** Exercise **
I need every line from the start of the material below up to and including the line containing "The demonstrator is", restated exactly, with the pictures omitted.

____ Collected material

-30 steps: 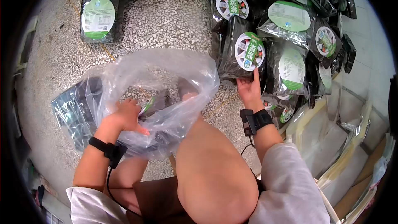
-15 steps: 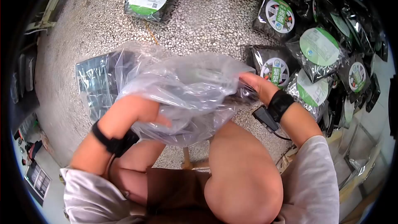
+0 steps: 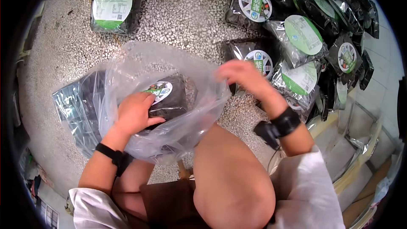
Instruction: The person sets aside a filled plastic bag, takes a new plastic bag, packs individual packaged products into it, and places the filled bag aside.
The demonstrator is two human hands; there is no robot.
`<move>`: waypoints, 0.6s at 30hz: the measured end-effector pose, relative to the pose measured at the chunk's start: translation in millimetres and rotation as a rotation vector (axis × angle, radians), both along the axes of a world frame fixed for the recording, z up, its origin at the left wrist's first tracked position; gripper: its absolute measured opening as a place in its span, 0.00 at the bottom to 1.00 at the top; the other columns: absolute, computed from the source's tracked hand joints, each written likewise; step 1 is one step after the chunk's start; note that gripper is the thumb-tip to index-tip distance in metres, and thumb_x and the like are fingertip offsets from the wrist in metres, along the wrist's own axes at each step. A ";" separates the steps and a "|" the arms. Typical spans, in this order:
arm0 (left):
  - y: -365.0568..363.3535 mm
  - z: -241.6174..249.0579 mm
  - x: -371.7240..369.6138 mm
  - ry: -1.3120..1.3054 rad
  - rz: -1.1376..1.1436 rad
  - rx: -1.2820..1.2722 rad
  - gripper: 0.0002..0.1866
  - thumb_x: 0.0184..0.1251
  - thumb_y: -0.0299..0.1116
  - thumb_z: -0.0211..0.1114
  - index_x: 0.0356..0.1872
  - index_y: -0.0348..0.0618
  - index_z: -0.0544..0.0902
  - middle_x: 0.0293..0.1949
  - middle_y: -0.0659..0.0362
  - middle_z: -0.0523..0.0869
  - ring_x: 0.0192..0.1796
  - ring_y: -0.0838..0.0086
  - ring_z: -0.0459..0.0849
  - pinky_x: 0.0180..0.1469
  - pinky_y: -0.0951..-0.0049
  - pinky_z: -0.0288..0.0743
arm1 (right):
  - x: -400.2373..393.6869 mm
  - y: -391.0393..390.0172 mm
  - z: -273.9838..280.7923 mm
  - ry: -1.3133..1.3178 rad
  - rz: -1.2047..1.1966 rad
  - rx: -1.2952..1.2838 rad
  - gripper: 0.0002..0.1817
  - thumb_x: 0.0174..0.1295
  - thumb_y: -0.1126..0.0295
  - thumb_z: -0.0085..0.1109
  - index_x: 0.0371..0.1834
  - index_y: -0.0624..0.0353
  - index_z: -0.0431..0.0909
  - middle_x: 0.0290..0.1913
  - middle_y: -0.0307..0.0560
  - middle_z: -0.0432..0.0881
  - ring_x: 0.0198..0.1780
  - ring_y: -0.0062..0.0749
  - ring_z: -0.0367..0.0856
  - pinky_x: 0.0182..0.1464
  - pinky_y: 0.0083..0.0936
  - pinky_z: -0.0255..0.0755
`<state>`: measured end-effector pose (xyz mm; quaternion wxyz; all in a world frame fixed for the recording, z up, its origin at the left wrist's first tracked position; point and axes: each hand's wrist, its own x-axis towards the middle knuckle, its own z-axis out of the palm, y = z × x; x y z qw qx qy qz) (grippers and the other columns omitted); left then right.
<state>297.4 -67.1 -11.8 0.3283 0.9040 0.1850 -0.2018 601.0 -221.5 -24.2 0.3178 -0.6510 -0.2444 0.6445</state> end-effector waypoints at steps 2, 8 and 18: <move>7.3 -0.2 5.3 -0.096 0.005 0.020 0.31 0.42 0.56 0.69 0.40 0.39 0.78 0.37 0.51 0.81 0.41 0.54 0.78 0.42 0.58 0.72 | 59.4 -48.2 -42.5 -0.719 -0.204 -0.053 0.31 0.50 0.56 0.65 0.52 0.67 0.73 0.46 0.54 0.81 0.48 0.39 0.80 0.51 0.27 0.71; 2.7 -2.6 -1.8 -0.097 0.058 -0.009 0.27 0.49 0.52 0.66 0.40 0.38 0.77 0.37 0.51 0.81 0.40 0.53 0.78 0.42 0.59 0.71 | 130.3 -99.7 -114.8 -0.476 -0.161 -0.583 0.51 0.40 0.47 0.71 0.60 0.76 0.62 0.58 0.66 0.71 0.61 0.45 0.70 0.62 0.32 0.61; 11.8 -4.3 6.1 -0.033 0.136 -0.106 0.21 0.63 0.48 0.53 0.41 0.38 0.77 0.50 0.47 0.78 0.55 0.51 0.73 0.56 0.59 0.65 | 32.5 -125.7 -26.5 -0.324 -0.162 -0.159 0.45 0.43 0.65 0.71 0.67 0.64 0.58 0.56 0.52 0.74 0.56 0.30 0.72 0.59 0.24 0.64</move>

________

** Completed task **
-30 steps: 
-15 steps: 
+0 steps: 
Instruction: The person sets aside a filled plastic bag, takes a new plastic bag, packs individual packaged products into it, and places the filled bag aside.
The demonstrator is two human hands; there is no robot.

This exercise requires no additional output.